**Task brief**
Extract each line from the entries below that has the string "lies" in it.

══ Source material

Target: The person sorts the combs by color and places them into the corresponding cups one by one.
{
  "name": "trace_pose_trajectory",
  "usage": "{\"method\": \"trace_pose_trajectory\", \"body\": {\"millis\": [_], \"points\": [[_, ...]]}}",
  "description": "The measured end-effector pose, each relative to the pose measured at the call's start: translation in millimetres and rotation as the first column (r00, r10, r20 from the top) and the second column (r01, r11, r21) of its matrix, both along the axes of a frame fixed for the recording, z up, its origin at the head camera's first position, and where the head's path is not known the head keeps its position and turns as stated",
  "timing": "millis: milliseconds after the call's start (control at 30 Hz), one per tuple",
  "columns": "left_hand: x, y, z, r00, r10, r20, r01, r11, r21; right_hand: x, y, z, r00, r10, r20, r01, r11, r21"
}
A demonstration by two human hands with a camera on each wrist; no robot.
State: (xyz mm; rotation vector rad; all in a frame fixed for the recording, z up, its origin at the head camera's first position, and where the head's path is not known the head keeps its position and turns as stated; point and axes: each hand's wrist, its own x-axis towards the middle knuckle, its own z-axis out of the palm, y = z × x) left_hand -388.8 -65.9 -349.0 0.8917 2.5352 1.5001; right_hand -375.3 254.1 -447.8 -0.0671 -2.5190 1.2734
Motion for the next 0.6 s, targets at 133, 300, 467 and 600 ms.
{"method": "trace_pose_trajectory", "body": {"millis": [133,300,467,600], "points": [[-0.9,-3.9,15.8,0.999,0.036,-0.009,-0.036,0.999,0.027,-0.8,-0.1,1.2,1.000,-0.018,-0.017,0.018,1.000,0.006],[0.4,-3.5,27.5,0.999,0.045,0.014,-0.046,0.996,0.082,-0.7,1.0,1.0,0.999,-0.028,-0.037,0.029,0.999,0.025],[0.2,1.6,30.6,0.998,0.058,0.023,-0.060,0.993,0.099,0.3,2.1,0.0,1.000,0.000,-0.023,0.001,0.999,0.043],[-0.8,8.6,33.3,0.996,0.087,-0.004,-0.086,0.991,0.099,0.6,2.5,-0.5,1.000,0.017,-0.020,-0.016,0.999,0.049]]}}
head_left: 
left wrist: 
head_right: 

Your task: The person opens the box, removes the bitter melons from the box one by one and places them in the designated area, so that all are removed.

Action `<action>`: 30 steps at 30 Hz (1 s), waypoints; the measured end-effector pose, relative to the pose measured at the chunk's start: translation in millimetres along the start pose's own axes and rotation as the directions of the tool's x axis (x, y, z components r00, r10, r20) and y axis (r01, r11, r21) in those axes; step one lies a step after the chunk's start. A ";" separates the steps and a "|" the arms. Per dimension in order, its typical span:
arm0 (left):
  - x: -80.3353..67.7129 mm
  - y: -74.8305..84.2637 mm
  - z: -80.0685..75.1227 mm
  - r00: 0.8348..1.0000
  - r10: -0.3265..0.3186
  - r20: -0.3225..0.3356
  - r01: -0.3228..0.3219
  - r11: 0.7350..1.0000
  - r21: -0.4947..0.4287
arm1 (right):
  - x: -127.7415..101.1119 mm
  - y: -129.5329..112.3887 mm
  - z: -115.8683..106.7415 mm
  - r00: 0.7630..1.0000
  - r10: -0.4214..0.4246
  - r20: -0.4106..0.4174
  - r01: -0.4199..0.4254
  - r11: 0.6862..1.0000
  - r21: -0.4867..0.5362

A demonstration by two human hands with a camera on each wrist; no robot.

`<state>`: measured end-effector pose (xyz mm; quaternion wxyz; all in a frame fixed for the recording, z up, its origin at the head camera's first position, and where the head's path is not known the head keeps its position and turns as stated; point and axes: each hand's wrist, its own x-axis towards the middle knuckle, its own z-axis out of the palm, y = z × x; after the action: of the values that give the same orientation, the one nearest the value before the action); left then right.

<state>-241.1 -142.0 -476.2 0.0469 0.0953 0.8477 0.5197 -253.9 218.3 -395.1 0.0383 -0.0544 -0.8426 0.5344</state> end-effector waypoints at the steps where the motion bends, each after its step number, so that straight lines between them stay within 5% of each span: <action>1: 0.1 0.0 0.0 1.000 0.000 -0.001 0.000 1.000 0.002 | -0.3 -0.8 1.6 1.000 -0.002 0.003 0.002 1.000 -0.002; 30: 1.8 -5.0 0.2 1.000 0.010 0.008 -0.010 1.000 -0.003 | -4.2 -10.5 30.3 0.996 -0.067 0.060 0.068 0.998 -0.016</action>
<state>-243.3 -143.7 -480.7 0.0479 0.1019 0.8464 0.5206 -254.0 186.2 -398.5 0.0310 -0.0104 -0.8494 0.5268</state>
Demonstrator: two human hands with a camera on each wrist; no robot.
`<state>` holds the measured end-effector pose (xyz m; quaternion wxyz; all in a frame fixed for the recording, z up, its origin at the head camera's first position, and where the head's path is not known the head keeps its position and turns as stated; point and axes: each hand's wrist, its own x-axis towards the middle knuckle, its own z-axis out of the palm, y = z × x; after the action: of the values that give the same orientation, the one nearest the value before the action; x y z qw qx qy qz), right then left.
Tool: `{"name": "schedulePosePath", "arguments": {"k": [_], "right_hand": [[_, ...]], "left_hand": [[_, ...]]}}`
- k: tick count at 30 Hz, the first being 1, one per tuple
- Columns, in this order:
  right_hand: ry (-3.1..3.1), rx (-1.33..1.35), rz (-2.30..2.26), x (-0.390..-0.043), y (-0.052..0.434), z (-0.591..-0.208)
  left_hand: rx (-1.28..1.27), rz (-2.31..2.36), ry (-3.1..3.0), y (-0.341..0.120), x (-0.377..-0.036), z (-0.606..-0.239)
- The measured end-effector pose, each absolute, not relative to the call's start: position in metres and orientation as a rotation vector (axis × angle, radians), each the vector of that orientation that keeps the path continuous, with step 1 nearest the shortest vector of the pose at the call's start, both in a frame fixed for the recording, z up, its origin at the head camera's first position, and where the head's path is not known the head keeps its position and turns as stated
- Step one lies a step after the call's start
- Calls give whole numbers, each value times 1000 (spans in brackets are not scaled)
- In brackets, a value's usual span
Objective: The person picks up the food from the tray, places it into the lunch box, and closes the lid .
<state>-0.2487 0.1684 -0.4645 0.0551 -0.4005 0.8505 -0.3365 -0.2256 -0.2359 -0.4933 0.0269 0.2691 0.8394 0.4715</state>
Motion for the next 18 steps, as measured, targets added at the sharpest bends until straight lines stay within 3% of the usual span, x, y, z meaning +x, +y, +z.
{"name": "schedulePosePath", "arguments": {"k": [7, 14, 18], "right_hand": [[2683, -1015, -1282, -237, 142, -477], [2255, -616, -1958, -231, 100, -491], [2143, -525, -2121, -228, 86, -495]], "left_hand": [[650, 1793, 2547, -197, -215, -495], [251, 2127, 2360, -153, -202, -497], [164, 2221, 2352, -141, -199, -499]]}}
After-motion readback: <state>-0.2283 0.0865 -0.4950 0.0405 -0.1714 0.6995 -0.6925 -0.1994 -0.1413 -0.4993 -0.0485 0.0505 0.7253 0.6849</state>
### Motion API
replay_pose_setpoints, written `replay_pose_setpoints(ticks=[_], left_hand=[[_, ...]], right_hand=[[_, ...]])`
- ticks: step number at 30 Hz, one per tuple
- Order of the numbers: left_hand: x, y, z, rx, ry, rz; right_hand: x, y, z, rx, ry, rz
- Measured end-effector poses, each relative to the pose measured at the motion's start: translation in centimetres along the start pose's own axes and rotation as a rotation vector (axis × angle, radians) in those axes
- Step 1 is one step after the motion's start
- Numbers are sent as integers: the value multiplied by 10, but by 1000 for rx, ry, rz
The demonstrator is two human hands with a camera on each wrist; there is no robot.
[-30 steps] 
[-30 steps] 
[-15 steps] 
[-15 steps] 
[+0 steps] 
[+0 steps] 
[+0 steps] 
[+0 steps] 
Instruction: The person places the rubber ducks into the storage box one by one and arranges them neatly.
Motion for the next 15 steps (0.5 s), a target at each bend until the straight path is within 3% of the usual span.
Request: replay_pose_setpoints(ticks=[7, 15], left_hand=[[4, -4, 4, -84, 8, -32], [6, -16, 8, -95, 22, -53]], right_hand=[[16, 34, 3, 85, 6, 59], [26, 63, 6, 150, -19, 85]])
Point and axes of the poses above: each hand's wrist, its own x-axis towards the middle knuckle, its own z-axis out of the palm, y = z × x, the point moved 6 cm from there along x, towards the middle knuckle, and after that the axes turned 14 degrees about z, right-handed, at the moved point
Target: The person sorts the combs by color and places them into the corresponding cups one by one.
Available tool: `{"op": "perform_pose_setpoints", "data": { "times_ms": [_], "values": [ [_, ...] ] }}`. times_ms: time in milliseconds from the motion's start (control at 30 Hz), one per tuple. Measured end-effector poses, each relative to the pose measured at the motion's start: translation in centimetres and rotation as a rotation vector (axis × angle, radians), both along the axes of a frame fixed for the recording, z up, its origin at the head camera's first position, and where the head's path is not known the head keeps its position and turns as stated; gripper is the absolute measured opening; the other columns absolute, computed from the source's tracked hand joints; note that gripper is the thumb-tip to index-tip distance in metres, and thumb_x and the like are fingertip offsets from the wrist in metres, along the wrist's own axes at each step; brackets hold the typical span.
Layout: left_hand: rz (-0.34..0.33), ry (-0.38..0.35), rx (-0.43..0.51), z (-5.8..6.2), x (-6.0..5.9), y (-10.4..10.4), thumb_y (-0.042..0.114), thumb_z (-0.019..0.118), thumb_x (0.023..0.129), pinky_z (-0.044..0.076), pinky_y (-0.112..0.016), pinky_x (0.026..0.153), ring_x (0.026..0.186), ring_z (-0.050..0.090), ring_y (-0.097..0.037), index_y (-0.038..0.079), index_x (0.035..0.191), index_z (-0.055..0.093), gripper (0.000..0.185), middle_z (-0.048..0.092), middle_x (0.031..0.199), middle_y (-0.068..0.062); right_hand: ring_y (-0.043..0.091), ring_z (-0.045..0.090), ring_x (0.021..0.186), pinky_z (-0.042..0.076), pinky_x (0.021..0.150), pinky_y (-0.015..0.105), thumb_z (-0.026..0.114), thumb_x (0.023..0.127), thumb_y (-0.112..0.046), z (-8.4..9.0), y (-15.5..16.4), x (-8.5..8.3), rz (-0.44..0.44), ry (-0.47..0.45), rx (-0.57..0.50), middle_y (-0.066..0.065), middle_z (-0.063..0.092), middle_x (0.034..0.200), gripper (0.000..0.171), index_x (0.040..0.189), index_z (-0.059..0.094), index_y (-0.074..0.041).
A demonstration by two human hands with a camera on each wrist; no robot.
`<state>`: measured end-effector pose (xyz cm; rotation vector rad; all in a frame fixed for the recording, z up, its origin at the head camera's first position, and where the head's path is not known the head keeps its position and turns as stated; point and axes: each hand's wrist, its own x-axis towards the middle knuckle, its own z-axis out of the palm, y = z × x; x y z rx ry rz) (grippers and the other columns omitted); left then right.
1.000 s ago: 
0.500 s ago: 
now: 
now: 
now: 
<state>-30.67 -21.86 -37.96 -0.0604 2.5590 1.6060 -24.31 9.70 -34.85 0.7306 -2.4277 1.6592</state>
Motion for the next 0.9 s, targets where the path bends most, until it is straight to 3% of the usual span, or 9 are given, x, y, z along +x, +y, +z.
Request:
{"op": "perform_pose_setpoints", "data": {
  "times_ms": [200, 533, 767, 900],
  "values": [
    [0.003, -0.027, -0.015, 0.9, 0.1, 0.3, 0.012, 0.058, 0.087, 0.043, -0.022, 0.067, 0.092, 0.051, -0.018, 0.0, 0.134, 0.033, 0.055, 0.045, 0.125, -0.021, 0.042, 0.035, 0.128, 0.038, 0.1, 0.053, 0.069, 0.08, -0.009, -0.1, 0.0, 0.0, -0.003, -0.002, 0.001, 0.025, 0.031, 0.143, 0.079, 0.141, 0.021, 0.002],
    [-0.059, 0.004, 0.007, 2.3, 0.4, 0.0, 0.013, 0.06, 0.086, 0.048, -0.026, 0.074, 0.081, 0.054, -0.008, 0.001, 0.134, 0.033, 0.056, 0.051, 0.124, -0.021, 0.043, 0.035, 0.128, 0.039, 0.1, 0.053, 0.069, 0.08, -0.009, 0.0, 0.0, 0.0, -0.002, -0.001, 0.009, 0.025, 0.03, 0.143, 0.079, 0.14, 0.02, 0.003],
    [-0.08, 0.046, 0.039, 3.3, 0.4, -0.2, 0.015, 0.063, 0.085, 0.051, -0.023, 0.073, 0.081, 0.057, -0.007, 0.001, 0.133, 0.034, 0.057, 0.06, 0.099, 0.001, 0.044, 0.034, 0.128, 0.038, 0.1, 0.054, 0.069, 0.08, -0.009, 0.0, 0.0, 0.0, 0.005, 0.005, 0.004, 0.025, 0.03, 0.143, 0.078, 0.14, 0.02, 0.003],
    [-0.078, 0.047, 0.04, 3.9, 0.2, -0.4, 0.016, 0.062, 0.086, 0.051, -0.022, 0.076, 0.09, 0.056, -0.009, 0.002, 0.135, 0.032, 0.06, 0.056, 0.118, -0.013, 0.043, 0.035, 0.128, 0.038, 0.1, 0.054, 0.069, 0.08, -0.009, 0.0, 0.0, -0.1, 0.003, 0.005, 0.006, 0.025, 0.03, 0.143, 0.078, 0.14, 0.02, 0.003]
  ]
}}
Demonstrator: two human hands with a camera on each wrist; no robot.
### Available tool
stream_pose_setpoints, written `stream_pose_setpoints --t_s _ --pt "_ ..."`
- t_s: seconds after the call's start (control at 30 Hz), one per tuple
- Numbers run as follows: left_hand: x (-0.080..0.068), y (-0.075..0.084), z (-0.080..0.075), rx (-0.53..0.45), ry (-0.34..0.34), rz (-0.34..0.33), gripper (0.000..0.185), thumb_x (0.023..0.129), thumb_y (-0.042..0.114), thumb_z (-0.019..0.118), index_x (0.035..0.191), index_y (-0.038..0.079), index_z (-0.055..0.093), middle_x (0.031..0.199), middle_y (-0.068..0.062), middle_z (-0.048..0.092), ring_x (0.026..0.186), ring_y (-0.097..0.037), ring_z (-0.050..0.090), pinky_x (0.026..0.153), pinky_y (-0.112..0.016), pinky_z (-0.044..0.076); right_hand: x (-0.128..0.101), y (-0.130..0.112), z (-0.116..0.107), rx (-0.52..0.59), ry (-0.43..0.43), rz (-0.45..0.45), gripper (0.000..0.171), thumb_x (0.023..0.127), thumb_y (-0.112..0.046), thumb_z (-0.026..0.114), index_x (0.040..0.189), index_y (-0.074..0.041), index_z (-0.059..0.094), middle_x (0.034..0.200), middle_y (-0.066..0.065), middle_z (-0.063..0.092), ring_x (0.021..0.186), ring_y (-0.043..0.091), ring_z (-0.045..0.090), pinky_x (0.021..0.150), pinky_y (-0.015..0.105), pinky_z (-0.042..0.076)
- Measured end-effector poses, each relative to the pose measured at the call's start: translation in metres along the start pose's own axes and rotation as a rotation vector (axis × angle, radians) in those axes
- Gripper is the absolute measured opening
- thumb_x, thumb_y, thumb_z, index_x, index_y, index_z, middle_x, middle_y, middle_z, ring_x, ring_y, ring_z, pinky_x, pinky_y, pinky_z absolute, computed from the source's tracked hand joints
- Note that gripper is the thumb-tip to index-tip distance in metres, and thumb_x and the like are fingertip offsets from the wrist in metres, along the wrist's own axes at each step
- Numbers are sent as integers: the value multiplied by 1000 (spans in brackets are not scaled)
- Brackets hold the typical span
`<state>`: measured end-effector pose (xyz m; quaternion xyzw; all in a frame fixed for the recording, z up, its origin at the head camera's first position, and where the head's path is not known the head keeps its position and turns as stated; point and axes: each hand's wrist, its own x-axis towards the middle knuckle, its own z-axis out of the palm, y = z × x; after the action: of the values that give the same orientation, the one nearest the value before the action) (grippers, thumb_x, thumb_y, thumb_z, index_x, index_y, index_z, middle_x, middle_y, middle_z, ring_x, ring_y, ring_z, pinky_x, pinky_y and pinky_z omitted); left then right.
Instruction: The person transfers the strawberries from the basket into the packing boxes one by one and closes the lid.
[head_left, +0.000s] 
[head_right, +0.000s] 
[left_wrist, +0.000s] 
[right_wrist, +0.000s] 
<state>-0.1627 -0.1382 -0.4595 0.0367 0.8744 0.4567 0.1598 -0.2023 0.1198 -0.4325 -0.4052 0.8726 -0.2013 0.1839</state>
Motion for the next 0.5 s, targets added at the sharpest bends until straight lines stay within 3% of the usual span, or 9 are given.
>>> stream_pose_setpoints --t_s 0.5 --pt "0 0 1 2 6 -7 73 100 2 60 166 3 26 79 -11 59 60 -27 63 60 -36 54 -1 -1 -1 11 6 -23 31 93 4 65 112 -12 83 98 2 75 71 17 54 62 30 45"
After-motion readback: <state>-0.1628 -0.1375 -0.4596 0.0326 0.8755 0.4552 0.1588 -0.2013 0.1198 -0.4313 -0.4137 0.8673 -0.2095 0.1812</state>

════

**Written response**
Action `<action>`: 30 steps at 30 Hz (1 s), waypoints; the measured end-effector pose, relative to the pose measured at the chunk's start: translation in millimetres along the start pose's own axes and rotation as the directions of the tool's x axis (x, y, z components r00, r10, r20) and y axis (r01, r11, r21) in those axes; step one lies a step after the chunk's start. A ";" separates the steps and a "|" the arms. Per dimension in order, its typical span:
- Step one lies a step after the call's start

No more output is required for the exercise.